# PROVIDED RECORDS
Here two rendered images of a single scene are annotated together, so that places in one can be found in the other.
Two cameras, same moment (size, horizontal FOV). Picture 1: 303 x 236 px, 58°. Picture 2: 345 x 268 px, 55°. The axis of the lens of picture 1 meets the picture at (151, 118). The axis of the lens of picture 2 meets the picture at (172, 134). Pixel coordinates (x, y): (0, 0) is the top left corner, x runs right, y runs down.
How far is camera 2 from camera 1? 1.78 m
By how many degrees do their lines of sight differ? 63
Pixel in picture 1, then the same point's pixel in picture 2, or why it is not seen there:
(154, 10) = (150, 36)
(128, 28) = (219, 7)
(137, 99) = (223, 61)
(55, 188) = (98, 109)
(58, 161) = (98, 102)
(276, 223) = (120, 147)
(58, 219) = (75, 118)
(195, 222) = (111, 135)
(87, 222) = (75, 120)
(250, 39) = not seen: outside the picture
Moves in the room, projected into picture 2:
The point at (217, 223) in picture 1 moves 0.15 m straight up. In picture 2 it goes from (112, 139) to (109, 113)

# EXERCISE DESCRIPTION
When a line in the data contains the string "from", copy that line.

# PROBLEM SOLUTION
How far is camera 2 from camera 1? 1.78 m
The point at (217, 223) in picture 1 moves 0.15 m straight up. In picture 2 it goes from (112, 139) to (109, 113)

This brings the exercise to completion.